GPU Benchmarks

Eric Bainville - Nov 2009

Product by one digit

In this section we will implementation multiplication of a large number by one digit. "digits" here are numbers in 0..B-1 where B is the representation base, a power of 2.

Given a number X represented by digits x_i in range -M..M, with M≥B as seen earlier. We want to multiply X it by a digit k in 0..B-1.

With GMP on the CPU, this operation is executed at 3.90 cycles per 64-bit word when data is in L1 cache. At 3.33 GHz, it corresponds to 6.83 GB/s. The execution is sequential as it requires carry propagation.

First algorithm

We can try the Avizienis approach, to compute a representation y_i of the result without carry propagation:

  lo_i = (x_i * k) % B  (bitwise and)
  hi_i = (x_i * k) / B  (bitwise shift)
  y_i = lo_i + hi_i-1

  hi_-1 = 0

lo_i is in 0..B-1, and hi_i max value is (M*(B-1))/B. If we write M=q*B+r, (0≤r<B) we have M*(B-1)=(q*B+r)*(B-1)=q*B^2+(r-q)*B-r, giving for hi_i a max value of q*B+r-q-1 (r>0) or q*B-q (r=0).

Case r>0. The max value for y_i is then (q+1)*B+r-q-2. This value must be ≤M, that is: (q+1)*B+r-q-2≤q*B+r, equivalent to q≥B-2. The smallest suitable value for M is then M=(B-2)*B+1. Case r=0. The max value for y_i is then (q+1)*B-q-1. Having this value ≤M resolves to q≥B-1.

In conclusion, this algorithm works as soon as M≥(B-2)*B+1=(B-1)². To have digits on 32-bit signed integers, we must take B=2¹⁵ or less. Storing only 15 bits on a 32-bit word is quite inefficient.

Second algorithm

In the first approach, we expanded the product x_i * k on two consecutive digits, and we have seen that in this case we had to allow digits as high as M=(B-1)². Let's see if expanding the product on three consecutive digits allows a smaller bound.
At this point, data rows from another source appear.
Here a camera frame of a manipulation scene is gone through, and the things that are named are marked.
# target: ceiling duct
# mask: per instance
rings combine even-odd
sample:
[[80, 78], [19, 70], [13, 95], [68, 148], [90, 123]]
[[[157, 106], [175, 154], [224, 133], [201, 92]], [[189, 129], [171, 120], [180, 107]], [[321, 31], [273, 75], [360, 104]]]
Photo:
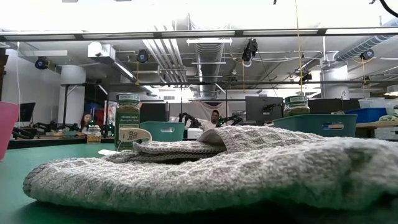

  Decompose the product |x_i * k| in base B and apply the sign
  to the three components found:

  x_i * k = vhi_i*B² + hi_i*B + lo_i
  y_i = lo_i + hi_i-1 + vhi_i-2

  |hi_i| and |lo_i| are in 0..B-1

  hi_-1 = vhi_-1 = vhi_-2 = 0

Here, after a derivation similar to the previous one, we obtain the condition M≥2*B-1, which is much more efficient (at least for storage) than the first algorithm. On 32-bit words, we can take B=2³⁰ or less.

OpenCL implementation v1

Let's try first an implementation where each thread i accesses the three input values x_i, x_i-1, and x_i-2 and computes the product. Each value is accessed three times, and each product is computed three times. The sign is not taken into account here, to simplify the code.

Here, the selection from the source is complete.